*** Supplied records Section Begins ***

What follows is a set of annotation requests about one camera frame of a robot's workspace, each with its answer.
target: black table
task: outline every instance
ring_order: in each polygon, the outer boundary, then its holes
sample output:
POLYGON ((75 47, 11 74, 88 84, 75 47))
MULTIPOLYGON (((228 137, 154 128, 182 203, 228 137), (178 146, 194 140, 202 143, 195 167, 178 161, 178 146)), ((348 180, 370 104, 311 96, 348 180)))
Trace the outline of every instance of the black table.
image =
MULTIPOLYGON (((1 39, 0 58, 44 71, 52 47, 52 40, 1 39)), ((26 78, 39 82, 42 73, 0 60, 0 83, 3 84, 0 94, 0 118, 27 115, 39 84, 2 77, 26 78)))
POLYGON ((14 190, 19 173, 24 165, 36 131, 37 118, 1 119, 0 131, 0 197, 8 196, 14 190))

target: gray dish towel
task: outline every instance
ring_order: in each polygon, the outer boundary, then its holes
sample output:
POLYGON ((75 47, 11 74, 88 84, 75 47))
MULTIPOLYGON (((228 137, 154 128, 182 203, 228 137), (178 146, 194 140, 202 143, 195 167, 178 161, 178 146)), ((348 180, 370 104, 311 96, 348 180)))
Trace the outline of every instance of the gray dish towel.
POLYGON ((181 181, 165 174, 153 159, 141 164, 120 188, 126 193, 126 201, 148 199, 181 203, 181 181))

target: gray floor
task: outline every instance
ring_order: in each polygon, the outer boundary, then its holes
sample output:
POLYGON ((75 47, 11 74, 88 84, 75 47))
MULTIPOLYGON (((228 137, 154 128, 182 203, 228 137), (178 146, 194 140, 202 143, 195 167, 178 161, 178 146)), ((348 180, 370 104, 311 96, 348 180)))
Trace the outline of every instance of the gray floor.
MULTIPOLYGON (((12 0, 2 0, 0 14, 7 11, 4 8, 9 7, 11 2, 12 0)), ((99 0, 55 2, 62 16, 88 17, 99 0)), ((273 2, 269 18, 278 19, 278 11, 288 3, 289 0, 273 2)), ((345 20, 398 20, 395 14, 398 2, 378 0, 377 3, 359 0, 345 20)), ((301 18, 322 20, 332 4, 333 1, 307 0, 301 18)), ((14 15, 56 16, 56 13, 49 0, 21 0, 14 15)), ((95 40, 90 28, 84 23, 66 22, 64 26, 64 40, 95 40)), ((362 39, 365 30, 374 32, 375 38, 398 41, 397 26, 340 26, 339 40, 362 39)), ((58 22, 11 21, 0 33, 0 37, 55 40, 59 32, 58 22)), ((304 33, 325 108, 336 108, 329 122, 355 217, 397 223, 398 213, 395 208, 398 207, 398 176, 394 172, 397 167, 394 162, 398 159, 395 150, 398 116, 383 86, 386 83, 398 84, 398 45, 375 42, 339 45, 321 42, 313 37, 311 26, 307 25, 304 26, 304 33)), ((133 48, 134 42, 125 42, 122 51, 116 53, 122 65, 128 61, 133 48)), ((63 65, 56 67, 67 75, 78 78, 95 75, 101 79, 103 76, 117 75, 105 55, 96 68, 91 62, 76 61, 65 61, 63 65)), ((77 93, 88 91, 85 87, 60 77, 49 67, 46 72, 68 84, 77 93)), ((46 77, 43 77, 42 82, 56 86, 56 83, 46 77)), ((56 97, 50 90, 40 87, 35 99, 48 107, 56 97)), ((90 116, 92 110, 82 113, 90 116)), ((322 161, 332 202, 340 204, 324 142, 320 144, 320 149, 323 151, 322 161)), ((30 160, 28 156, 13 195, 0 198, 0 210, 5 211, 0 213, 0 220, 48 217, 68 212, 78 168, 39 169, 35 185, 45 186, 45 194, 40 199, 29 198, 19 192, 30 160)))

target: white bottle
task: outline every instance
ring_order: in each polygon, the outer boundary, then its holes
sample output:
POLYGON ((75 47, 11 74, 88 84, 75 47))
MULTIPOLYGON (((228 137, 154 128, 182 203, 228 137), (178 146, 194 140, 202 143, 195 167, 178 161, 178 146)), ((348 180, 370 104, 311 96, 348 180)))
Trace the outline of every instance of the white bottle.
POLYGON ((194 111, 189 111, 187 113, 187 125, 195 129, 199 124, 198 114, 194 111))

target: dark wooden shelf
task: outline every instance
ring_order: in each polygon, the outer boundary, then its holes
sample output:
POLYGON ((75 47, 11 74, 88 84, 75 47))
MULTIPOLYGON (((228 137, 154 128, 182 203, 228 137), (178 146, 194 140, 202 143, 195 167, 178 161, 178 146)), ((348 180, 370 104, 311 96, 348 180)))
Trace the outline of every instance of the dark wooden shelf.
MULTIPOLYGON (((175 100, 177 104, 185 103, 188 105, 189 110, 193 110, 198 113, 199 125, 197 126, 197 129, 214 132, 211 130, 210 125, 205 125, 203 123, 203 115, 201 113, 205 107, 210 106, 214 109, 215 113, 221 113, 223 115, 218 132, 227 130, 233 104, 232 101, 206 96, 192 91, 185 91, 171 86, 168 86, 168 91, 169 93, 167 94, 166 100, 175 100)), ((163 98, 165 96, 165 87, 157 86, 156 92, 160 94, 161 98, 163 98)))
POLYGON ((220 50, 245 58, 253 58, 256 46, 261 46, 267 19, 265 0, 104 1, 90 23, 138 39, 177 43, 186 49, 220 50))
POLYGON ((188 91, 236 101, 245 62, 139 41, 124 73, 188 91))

*** Supplied records Section Ends ***

Instructions to follow: The first line of the records begins the span, and the line containing "Trace the outline of every instance of the black" ends it. Reproduce that span exactly, both ends included.

Problem solution:
What follows is a set of annotation requests about one camera frame of a robot's workspace, each with its answer.
target: black table
task: outline every instance
ring_order: in each polygon, the outer boundary, then its holes
sample output:
POLYGON ((75 47, 11 74, 88 84, 75 47))
MULTIPOLYGON (((228 137, 154 128, 182 203, 228 137), (178 146, 194 140, 202 143, 195 167, 178 161, 178 146)), ((348 180, 370 104, 311 96, 348 180)))
Trace the outline of every instance of the black table.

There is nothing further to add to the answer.